Billers have lots of invoice choices - paper shouldn't be one of them
A traditional paper-based purchase invoice process consists of multiple manual activities: the supplier raises the invoice in their finance application; they print it out, place it into an envelope and send it on its way in the mail. Their customer receives the mail, opens and sorts the items and enters the invoice details into their accounting system.
The manual activities don’t always stop there, as the invoice is often photocopied or scanned, with the copy invoice sent round the organisation for approval for payment. It often takes days – or even weeks – from invoice generation, through to it being approved and ready for payment, and is a manually intensive process prone to errors and delays.
The problem with paper-based invoice processing
- It is costly for the customer receiving paper (mailroom, handling, registration, storage, destruction etc.)
- It is costly for the supplier sending paper (printing, handling, postage)
- There is a lack of visibility and control for both supplier and customer
- It is slow, manually intensive and prone to error (invoices getting lost, delayed, duplicated and data entry issues)
The benefits of E-invoicing
In addition to removing manual activities and cost savings delivered, e-invoicing also enables greater control and visibility within the finance function and increases the ability for the buyer to pay on time and take advantage of supplier discounts.
For an organisation to realise those benefits, it is clear they must convert suppliers from paper to electronic.
E-invoicing has been around in various guises for over 40 years, yet there is still confusion and misunderstanding about the different types of e-invoicing.
Let’s look at the automation options available and why some approaches are having more success than others at on-boarding suppliers.
XML or EDI invoicing: the traditional e-invoicing approach was for a supplier to send XML or EDI files. Conceptually it is simple: the billing system of the supplier sends (often via a service provider) an XML or EDI invoice document to the finance application of their buyer. But for suppliers it is less simple. In the majority of cases, the supplier needs to change their billing application and infrastructure in order to send XML or EDI documents. If the supplier is sending 1,000 invoices a year to the buyer, they may be able to justify the effort and cost to do this (assuming they also have the skills available that is). But if they are only sending 100 invoices a year, it is far less likely they will be willing to make the changes to support this method of invoicing. As a result, on-boarding rates remain low and paper invoicing remains.

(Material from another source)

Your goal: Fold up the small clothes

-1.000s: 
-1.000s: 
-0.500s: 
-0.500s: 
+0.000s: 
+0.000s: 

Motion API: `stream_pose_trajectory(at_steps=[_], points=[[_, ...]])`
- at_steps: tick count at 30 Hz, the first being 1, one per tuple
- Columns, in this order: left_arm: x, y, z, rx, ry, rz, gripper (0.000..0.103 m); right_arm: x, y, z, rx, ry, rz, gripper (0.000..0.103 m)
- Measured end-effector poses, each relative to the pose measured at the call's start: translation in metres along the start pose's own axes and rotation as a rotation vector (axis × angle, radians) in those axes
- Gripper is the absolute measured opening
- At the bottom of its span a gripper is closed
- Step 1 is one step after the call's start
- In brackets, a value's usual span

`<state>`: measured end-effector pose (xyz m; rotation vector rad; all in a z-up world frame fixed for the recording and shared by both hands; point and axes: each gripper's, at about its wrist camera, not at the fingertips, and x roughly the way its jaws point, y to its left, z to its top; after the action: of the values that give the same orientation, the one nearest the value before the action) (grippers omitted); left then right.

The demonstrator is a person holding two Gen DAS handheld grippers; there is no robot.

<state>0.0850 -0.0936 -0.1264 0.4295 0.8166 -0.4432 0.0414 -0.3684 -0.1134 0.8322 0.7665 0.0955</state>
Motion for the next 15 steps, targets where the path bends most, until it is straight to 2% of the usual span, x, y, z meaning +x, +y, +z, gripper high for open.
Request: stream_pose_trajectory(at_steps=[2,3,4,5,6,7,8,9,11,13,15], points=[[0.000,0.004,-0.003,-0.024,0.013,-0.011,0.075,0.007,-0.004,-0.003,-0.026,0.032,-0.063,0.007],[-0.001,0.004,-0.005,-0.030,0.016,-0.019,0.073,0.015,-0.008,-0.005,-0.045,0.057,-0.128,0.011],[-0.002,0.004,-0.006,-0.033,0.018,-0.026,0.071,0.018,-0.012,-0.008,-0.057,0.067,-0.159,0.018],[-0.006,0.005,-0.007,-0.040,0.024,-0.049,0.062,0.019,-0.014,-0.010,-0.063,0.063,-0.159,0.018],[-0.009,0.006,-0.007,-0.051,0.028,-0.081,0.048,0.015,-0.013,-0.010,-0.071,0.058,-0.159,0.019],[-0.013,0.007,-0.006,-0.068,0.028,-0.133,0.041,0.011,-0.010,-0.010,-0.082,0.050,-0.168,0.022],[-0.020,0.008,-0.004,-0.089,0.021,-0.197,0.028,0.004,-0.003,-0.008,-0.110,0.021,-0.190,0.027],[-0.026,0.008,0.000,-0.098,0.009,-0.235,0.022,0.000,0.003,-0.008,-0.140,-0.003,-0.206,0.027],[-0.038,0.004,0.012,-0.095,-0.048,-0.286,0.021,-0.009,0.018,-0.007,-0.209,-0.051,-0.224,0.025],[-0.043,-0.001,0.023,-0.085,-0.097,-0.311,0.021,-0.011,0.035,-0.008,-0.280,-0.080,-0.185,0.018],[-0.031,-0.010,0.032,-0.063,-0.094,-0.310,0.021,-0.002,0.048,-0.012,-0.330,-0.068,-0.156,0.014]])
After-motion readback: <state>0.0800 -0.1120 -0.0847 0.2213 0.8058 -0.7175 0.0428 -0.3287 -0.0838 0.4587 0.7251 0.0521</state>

Invoice Portals: portals were supposed to remove the barriers to e-invoicing which exist with XML and EDI. And they do, but only for a minority of suppliers. The problem for all except the very smallest, micro business, is that to use an invoice portal creates duplication and operational inefficiencies. If an organisation already raises their invoice in an accounting application, why would they want to do it all over again in a 3rd party portal? Duplicate time, duplicate effort and duplicate cost. They also add risk that the invoice details recorded in the supplier’s finance application are different to that in the portal. So, portals may help the very smallest of suppliers who don’t use an accounting package, but for everyone else it makes no business sense. As a result, on-boarding rates remain low and paper invoicing remains.
Pay to send an invoice: not a type of e-invoicing per se, but this is a commercial model many service providers adopt when offering the invoice submission options above and which can have a serious impact on on-boarding rates. Many suppliers balk at the idea of paying for the privilege of sending in their invoice (and I must say I am with them on that!).
PDF e-invoicing: it is common knowledge (backed up by reports from the likes of Accounts Receivable Network) that PDF invoicing is the second most popular way to invoice after paper. It simply requires the supplier to create their invoice as normal within their own accounting package and send as a PDF file via email instead of printing and sending as a paper document via snail mail. Almost every billing application can generate an invoice as a PDF, what many people aren’t aware of is that when a PDF is generated by a billing application, in almost every instance it will be a text PDF with all the invoice data items embedded in the document and visible to the right technology. This type of e-invoicing is accessible to all, large and small companies alike. Suppliers are not required to change their processes, or incur any technology or infrastructure changes or costs, nor to pay to send their invoices. As a result onboarding rates are extremely high.
Achieve e-invoicing success through high supplier adoption
For an e-invoicing solution to be a success in your business it needs to achieve high supplier adoption rates, and to do this it needs to be simple to use and non-disruptive to your suppliers:
- Don’t ask suppliers to change their applications or infrastructure to send XML or EDI.
- Don’t ask suppliers to raise their invoice in their own accounting package and then do it again in a 3rd party portal.
- And don’t charge them!
By adopting these principles, you can pretty much guarantee high supplier adoption rates in your e-invoicing programme.